Registration Specialist

SchuylkillEaston, PA
Onsite

About The Position

Lehigh Valley Health Network (LVHN) is a nationally recognized, forward-thinking health network offering opportunities for growth and advancement. LVHN has been ranked among the "Best Hospitals" by U.S. News & World Report for 23 consecutive years and is a Magnet™ Hospital, recognized for nursing excellence. Several LVHN hospitals have received 'A' grades from The Leapfrog Group for patient safety. LVHN is committed to teamwork, compassion, and technology to deliver excellent health care. This position coordinates all aspects of patient registration, insurance verification, and scheduling.
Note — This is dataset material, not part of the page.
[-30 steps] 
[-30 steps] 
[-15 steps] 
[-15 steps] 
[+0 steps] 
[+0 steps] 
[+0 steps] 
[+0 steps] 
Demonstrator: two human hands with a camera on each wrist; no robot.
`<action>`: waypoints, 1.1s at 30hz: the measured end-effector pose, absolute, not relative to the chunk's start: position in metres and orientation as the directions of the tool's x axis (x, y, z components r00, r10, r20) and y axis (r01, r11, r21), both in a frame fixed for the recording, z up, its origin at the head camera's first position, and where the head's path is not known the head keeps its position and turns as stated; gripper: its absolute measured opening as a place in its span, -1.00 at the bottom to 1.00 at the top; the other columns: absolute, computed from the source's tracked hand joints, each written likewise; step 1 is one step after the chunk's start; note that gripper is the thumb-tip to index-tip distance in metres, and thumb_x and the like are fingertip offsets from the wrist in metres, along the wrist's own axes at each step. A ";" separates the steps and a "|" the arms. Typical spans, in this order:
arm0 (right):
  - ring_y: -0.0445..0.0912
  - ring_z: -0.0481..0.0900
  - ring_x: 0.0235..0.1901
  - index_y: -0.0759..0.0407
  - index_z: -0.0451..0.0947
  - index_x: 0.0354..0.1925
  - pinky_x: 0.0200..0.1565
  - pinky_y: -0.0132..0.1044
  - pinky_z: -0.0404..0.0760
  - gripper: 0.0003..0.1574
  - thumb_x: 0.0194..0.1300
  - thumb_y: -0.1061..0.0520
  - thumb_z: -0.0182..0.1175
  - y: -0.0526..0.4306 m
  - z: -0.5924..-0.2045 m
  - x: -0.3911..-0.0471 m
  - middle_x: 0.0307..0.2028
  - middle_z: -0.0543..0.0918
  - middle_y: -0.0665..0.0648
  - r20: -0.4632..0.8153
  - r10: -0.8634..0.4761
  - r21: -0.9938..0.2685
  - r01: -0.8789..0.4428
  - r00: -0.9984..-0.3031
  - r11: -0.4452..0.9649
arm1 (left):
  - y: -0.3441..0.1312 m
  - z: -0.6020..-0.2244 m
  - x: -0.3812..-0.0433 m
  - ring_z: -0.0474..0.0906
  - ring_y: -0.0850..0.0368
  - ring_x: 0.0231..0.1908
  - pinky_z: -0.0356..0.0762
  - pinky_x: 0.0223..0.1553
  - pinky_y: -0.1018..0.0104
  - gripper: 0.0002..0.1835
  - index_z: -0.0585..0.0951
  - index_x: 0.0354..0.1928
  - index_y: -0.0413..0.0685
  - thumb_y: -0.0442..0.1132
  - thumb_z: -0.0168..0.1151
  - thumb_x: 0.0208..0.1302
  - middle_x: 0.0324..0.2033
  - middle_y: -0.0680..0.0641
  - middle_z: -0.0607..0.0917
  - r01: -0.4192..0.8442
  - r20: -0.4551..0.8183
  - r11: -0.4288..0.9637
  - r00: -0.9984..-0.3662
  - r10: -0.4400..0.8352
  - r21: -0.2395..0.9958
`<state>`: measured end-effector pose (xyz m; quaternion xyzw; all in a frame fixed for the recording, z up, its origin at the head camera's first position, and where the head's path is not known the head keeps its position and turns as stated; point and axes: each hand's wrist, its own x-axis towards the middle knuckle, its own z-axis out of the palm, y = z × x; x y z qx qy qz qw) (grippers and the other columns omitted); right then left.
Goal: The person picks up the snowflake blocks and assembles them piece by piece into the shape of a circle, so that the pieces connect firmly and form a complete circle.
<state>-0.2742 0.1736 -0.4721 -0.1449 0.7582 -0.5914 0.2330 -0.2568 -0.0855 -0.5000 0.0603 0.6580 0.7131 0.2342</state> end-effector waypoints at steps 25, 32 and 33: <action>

The Registration Specialist conducts patient interviews via phone and in-person to gather demographic, insurance, and clinical information for accurate account establishment, optimal financial clearance, and appropriate patient scheduling. The role also involves educating patients on financial responsibilities and collecting out-of-pocket fees.

Requirements

  • High School Diploma/GED
  • 1 year Customer service experience
  • 1 year Healthcare environment experience (e.g., hospital and/or physician office)
  • Computer and typing proficiency
  • Ability to interact with a diverse customer base, including those seeking emergency services or treatment due to an accident or illness
  • Must successfully pass the required training in two attempts or less.

Nice To Haves

  • Associate’s Degree in Health care or related field
  • 2 years registration/insurance verification in a health care setting
  • Knowledge of medical terminology
  • Bi-lingual - Spanish/English

Responsibilities

  • Interviews patients using open-ended questions to obtain pertinent demographic, insurance (referral/authorization), and other information.
  • Engages patients throughout the registration process to create a welcoming and positive patient experience, whether in person or via phone.
  • Ensures referring providers' orders are complete and match the appointment scheduled.
  • Obtains a new order prior to test/treatment if the order is incomplete or inaccurate.
  • Scans insurance cards, scripts, patient identification, and all pertinent documentation, including regulatory forms, accurately.
  • Secures signatures to ensure timely reimbursement, including consents specific to the service(s) being rendered.
  • Determines and collects patient financial liability and creates estimates, if applicable.
  • Refers patients to financial resources as needed for assistance with financial counseling.
  • Reviews the daily schedule and identifies potential scheduling conflicts affecting department flow, conferring with colleagues and providers for resolution.
  • Maintains compliance with registration accuracy.